Would you please give the entries again word for word, with no images in your copy?
### THE DATA ###
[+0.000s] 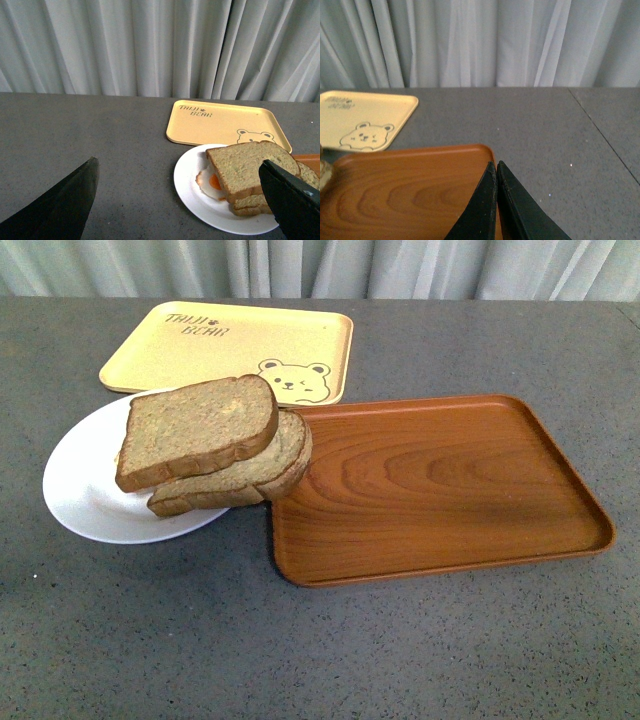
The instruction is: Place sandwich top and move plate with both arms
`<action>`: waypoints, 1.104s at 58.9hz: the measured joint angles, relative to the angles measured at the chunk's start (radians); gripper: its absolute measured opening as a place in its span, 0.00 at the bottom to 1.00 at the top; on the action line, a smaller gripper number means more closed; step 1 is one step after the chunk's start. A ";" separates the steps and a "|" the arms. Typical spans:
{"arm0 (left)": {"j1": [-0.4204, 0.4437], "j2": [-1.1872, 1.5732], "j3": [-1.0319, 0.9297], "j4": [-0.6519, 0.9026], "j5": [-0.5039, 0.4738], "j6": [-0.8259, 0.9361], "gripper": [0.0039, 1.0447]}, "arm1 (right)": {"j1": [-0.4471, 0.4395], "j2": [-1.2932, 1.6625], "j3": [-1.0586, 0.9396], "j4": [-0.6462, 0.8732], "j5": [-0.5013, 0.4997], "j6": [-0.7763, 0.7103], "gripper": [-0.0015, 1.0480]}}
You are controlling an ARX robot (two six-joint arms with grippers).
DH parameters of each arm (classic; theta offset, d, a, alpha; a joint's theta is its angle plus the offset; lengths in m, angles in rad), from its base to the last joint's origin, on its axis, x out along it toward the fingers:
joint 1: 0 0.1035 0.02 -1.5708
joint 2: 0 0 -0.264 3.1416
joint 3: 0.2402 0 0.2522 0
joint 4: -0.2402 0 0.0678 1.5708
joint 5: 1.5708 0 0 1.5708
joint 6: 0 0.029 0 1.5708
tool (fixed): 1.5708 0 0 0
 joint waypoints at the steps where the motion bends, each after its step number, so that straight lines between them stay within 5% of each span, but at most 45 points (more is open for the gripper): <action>1: 0.000 0.000 0.000 0.000 0.000 0.000 0.92 | -0.007 -0.019 -0.004 -0.013 -0.006 0.000 0.02; 30: 0.000 0.000 0.000 0.000 0.000 0.000 0.92 | -0.187 -0.407 -0.034 -0.341 -0.177 -0.001 0.02; 65: 0.000 0.000 0.000 0.000 0.000 0.000 0.92 | -0.192 -0.713 -0.035 -0.631 -0.183 -0.002 0.02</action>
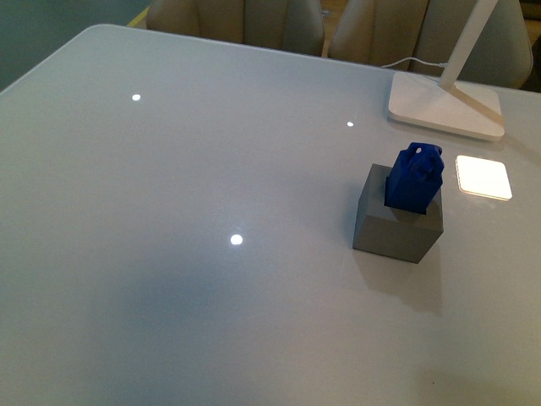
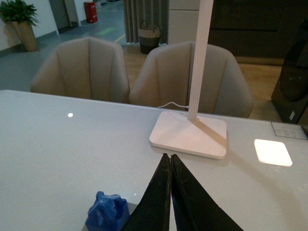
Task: Insert blue part into gray base
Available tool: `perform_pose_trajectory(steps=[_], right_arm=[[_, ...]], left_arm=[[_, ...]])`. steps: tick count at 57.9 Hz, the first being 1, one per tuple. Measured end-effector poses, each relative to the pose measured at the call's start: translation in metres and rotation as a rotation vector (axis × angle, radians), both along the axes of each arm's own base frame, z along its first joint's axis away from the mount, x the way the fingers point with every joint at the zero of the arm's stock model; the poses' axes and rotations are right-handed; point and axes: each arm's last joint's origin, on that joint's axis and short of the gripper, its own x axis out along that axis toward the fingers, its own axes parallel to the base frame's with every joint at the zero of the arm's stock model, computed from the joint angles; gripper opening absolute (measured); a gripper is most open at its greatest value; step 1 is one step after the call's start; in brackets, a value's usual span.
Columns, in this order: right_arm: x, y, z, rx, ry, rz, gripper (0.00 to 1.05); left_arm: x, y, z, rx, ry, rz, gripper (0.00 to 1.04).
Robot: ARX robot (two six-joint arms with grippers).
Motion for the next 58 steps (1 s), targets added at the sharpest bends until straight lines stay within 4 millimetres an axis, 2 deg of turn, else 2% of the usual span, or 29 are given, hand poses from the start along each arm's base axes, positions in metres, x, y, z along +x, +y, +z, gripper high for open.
perform_pose_trajectory(steps=[19, 31, 58], right_arm=[[-0.038, -0.018, 0.0, -0.001, 0.002, -0.006, 0.02], [-0.059, -0.018, 0.0, -0.001, 0.003, -0.005, 0.02], [-0.085, -0.018, 0.01, 0.0, -0.026, -0.005, 0.02]], left_arm=[[0.0, 0.0, 0.0, 0.0, 0.0, 0.0, 0.97], [0.0, 0.0, 0.0, 0.0, 0.0, 0.0, 0.97], [0.0, 0.0, 0.0, 0.0, 0.0, 0.0, 0.97]])
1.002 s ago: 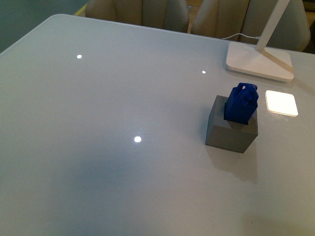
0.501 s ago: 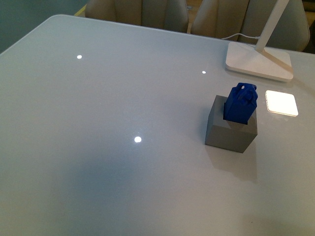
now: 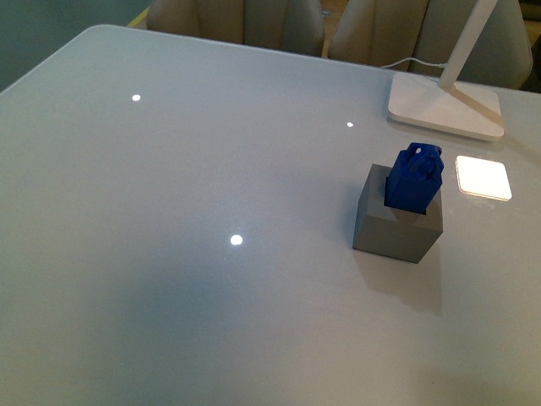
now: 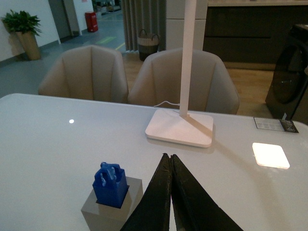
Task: Insert blue part into gray base
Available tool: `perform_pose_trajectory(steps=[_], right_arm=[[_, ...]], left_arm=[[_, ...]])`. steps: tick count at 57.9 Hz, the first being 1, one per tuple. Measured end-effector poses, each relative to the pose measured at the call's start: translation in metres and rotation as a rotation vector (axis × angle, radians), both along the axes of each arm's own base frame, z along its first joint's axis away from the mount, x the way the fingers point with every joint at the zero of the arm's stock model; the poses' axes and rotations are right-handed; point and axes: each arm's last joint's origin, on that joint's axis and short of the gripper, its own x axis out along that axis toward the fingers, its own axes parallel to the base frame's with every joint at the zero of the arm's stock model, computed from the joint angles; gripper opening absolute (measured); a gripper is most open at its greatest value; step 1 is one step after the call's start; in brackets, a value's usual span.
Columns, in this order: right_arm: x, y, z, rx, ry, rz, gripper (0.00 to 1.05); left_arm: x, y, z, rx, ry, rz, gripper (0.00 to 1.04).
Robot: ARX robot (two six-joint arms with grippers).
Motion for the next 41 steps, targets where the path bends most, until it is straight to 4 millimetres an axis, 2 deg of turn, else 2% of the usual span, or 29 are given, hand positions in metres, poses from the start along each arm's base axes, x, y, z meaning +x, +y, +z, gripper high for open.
perform_pose_trajectory(steps=[41], right_arm=[[-0.02, 0.0, 0.002, 0.0, -0.007, 0.0, 0.02]], left_arm=[[0.0, 0.0, 0.0, 0.0, 0.0, 0.0, 0.97]])
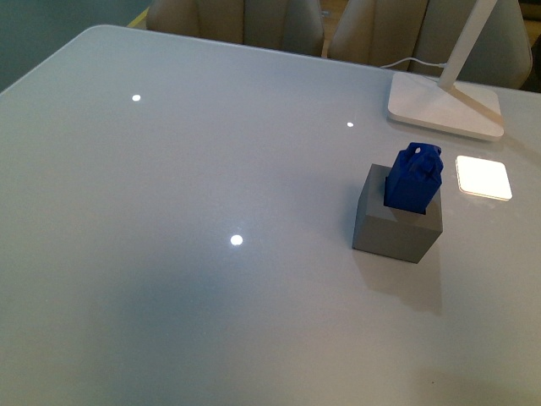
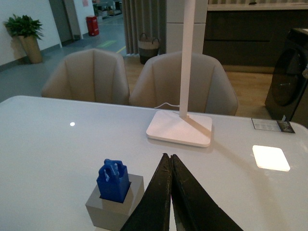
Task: Insert blue part into gray base
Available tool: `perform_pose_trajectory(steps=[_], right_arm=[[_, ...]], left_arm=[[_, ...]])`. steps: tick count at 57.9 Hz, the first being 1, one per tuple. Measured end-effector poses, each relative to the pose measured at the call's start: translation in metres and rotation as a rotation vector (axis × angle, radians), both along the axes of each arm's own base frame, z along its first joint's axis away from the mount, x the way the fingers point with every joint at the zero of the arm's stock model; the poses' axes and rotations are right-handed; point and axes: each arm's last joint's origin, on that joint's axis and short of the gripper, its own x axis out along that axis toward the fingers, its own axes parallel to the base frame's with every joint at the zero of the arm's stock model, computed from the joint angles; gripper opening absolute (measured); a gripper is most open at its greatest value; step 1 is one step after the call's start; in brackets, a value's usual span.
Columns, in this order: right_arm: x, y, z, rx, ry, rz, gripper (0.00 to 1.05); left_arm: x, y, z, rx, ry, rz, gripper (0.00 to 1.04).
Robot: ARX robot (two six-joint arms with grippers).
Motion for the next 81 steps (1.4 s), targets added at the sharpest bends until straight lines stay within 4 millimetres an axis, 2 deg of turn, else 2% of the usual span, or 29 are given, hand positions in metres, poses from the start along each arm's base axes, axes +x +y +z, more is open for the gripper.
perform_pose_trajectory(steps=[15, 29, 60, 62, 81], right_arm=[[-0.012, 0.0, -0.004, 0.0, 0.013, 0.0, 0.02], [-0.013, 0.0, -0.003, -0.001, 0.006, 0.0, 0.02], [-0.013, 0.0, -0.003, -0.002, 0.005, 0.0, 0.95], [-0.013, 0.0, -0.003, -0.001, 0.005, 0.0, 0.97], [-0.013, 0.0, -0.003, -0.002, 0.005, 0.0, 0.96]], left_arm=[[0.0, 0.0, 0.0, 0.0, 0.0, 0.0, 0.97], [0.0, 0.0, 0.0, 0.0, 0.0, 0.0, 0.97], [0.0, 0.0, 0.0, 0.0, 0.0, 0.0, 0.97], [0.0, 0.0, 0.0, 0.0, 0.0, 0.0, 0.97], [0.0, 0.0, 0.0, 0.0, 0.0, 0.0, 0.97]])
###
• **RESPONSE AREA**
[+0.000s] 
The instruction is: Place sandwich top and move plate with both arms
`<action>`: waypoints, 1.104s at 58.9hz: the measured joint angles, relative to the angles measured at the chunk's start (radians); gripper: its absolute measured opening as a place in its span, 0.00 at the bottom to 1.00 at the top; on the action line, a smaller gripper number means more closed; step 1 is one step after the chunk's start. A ";" separates the steps and a "|" the arms. Typical spans:
{"arm0 (left)": {"j1": [-0.4204, 0.4437], "j2": [-1.1872, 1.5732], "j3": [-1.0319, 0.9297], "j4": [-0.6519, 0.9026], "j5": [-0.5039, 0.4738], "j6": [-0.8259, 0.9361], "gripper": [0.0039, 1.0447]}, "arm1 (right)": {"j1": [-0.4471, 0.4395], "j2": [-1.2932, 1.6625], "j3": [-1.0586, 0.9396], "j4": [-0.6462, 0.8732], "j5": [-0.5013, 0.4997], "j6": [-0.7763, 0.7103], "gripper": [-0.0015, 1.0480]}}
You are controlling an ARX robot (two six-joint arms with grippers).
DH parameters of each arm (classic; theta offset, d, a, alpha; a joint's theta is its angle plus the offset; lengths in m, angles in rad), from its base to the last joint's origin, on its axis, x out along it toward the fingers:
joint 1: 0 0.1035 0.02 -1.5708
joint 2: 0 0 -0.264 3.1416
joint 3: 0.2402 0 0.2522 0
joint 4: -0.2402 0 0.0678 1.5708
joint 5: 1.5708 0 0 1.5708
joint 6: 0 0.029 0 1.5708
tool (fixed): 1.5708 0 0 0
 joint waypoints at the steps where the motion bends, each after its step number, so that straight lines between them stay within 5% of each span, but at most 45 points (more is open for the gripper): <action>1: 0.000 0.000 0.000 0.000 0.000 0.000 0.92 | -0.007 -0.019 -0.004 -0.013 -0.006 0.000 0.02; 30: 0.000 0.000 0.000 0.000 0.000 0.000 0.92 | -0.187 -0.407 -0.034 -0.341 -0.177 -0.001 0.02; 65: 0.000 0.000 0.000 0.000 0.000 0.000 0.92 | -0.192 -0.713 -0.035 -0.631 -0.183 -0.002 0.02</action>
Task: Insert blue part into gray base
Available tool: `perform_pose_trajectory(steps=[_], right_arm=[[_, ...]], left_arm=[[_, ...]])`. steps: tick count at 57.9 Hz, the first being 1, one per tuple. Measured end-effector poses, each relative to the pose measured at the call's start: translation in metres and rotation as a rotation vector (axis × angle, radians), both along the axes of each arm's own base frame, z along its first joint's axis away from the mount, x the way the fingers point with every joint at the zero of the arm's stock model; the poses' axes and rotations are right-handed; point and axes: each arm's last joint's origin, on that joint's axis and short of the gripper, its own x axis out along that axis toward the fingers, its own axes parallel to the base frame's with every joint at the zero of the arm's stock model, computed from the joint angles; gripper opening absolute (measured); a gripper is most open at its greatest value; step 1 is one step after the call's start; in brackets, a value's usual span.
Columns, in this order: right_arm: x, y, z, rx, ry, rz, gripper (0.00 to 1.05); left_arm: x, y, z, rx, ry, rz, gripper (0.00 to 1.04).
Robot: ARX robot (two six-joint arms with grippers).
Motion for the next 58 steps (1 s), targets added at the sharpest bends until straight lines stay within 4 millimetres an axis, 2 deg of turn, else 2% of the usual span, or 29 are given, hand poses from the start along each arm's base axes, positions in metres, x, y, z along +x, +y, +z, gripper high for open.
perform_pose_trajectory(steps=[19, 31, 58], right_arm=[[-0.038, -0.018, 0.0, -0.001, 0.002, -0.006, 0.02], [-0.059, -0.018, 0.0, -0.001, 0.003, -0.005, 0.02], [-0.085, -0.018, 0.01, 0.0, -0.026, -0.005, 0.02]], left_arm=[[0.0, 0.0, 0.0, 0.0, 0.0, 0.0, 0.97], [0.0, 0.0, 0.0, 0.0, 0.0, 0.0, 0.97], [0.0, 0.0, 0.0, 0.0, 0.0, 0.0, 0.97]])
1.002 s ago: 
0.501 s ago: 
now: 
now: 
Task: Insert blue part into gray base
Available tool: `perform_pose_trajectory(steps=[_], right_arm=[[_, ...]], left_arm=[[_, ...]])`. steps: tick count at 57.9 Hz, the first being 1, one per tuple. Measured end-effector poses, each relative to the pose measured at the call's start: translation in metres and rotation as a rotation vector (axis × angle, radians), both along the axes of each arm's own base frame, z along its first joint's axis away from the mount, x the way the fingers point with every joint at the zero of the arm's stock model; the poses' axes and rotations are right-handed; point and axes: each arm's last joint's origin, on that joint's axis and short of the gripper, its own x axis out along that axis toward the fingers, its own axes parallel to the base frame's with every joint at the zero of the arm's stock model, computed from the joint angles; gripper opening absolute (measured); a gripper is most open at its greatest value; step 1 is one step after the call's start; in brackets, a value's usual span.
Columns, in this order: right_arm: x, y, z, rx, ry, rz, gripper (0.00 to 1.05); left_arm: x, y, z, rx, ry, rz, gripper (0.00 to 1.04).
Robot: ARX robot (two six-joint arms with grippers).
Motion for the next 41 steps, targets where the path bends most, until it is straight to 4 millimetres an axis, 2 deg of turn, else 2% of the usual span, or 29 are given, hand positions in metres, poses from the start along each arm's base axes, x, y, z meaning +x, +y, +z, gripper high for open.
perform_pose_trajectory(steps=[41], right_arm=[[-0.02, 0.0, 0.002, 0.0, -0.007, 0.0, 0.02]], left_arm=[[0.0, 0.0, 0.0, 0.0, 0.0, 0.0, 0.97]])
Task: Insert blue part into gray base
Available tool: `perform_pose_trajectory(steps=[_], right_arm=[[_, ...]], left_arm=[[_, ...]])`. steps: tick count at 57.9 Hz, the first being 1, one per tuple. Measured end-effector poses, each relative to the pose measured at the call's start: translation in metres and rotation as a rotation vector (axis × angle, radians), both along the axes of each arm's own base frame, z along its first joint's axis away from the mount, x the way the fingers point with every joint at the zero of the arm's stock model; the poses' axes and rotations are right-handed; point and axes: each arm's last joint's origin, on that joint's axis and short of the gripper, its own x axis out along that axis toward the fingers, its own axes parallel to the base frame's with every joint at the zero of the arm's stock model, computed from the joint angles; gripper opening absolute (measured); a gripper is most open at its greatest value; step 1 is one step after the call's start; in brackets, a value's usual span.
Columns, in this order: right_arm: x, y, z, rx, ry, rz, gripper (0.00 to 1.05); left_arm: x, y, z, rx, ry, rz, gripper (0.00 to 1.04).
Robot: ARX robot (two six-joint arms with grippers).
Motion for the next 81 steps (1.4 s), targets added at the sharpest bends until straight lines stay within 4 millimetres an axis, 2 deg of turn, else 2% of the usual span, or 29 are given, hand positions in metres, poses from the start along each arm's base axes, axes +x +y +z, more is open for the gripper.
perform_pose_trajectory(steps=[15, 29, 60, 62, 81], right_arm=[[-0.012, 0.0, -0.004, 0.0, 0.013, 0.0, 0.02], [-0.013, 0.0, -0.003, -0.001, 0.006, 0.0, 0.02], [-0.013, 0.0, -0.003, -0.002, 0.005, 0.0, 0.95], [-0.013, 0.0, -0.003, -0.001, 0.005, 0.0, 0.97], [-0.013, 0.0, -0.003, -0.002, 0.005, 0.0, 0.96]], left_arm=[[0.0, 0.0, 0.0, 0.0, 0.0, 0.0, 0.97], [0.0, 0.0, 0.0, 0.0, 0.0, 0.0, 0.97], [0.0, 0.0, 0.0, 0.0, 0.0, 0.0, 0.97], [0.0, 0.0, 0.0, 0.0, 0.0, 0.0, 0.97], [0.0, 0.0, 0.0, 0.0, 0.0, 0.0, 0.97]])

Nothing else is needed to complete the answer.